Abstract

The Hout River Shear Zone forms the terrane boundary between the granite-greenstone terrane of the Kaapvaal craton and the granulite terrane of the Limpopo belt. It dips steeply northward and flattens to the south and was responsible for allowing hot granulites to spread up and over the cooler greenstone terrane. This shear zone acted as a conduit for deep-seated infiltrating fluids into still hot granulites in the hangingwall producing a regional retrograde orthoamphibole isograd and an associated zone of rehydrated granulites.
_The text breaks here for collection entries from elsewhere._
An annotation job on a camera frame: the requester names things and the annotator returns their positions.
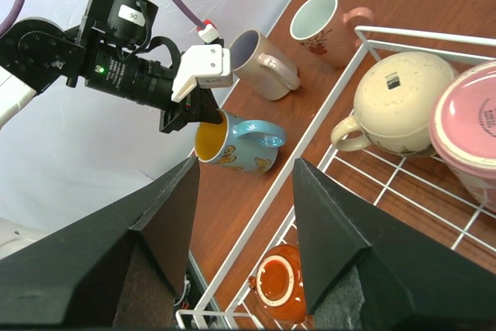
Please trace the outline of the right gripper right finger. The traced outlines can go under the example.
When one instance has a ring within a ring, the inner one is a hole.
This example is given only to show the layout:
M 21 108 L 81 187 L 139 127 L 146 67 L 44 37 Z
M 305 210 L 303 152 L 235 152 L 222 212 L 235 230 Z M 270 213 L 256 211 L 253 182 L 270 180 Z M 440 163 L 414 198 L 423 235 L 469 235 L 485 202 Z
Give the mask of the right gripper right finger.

Thermodynamic constraints on the composition of fluids involved in retrograde anthophyllite formation in pelitic granulites on the isograd, supported by the results of a fluid inclusion study and by direct textural evidence in which olivine in closely associated ultramafic granulites has been partially replaced by hypersthene and magnesite, suggest that the hydrating fluid contained at least 70 mol% CO 2 and that this fluid infiltrated at P-Tconditions of about 620°C and 6 kbar pressure. The δS 13 C values of CO 2 extracted from magnesite vary between −5.5 and 6.0%. and suggests a deep-seated (possibly mantle) source for the CO 2-rich retrograde fluid. Fluid inclusion studies from two lode-gold deposits (Osprey and Louis Moore) in the same high-grade area, and three deposits from the immediately adjacent Sutherland greenstone belt (Fumani, Klein Letaba, and Birthday) at the northern edge of the Kaapvaal Craton, show that CO 2-rich fluids with similar characteristics were also associated with epigenetic gold mineralization. All of the ore bodies are located within EW-trending northward dipping, ductile shear zones with an oblique to reverse sense of movement. These relationships suggest that there is a direct link between the source of fluids involved in gold mineralization, the fluids that formed the zone of rehydration in the Southern Marginal Zone of the Limpopo belt, and southward verging faulting during the exhumation of the granulite terrane at about 2670 Ma.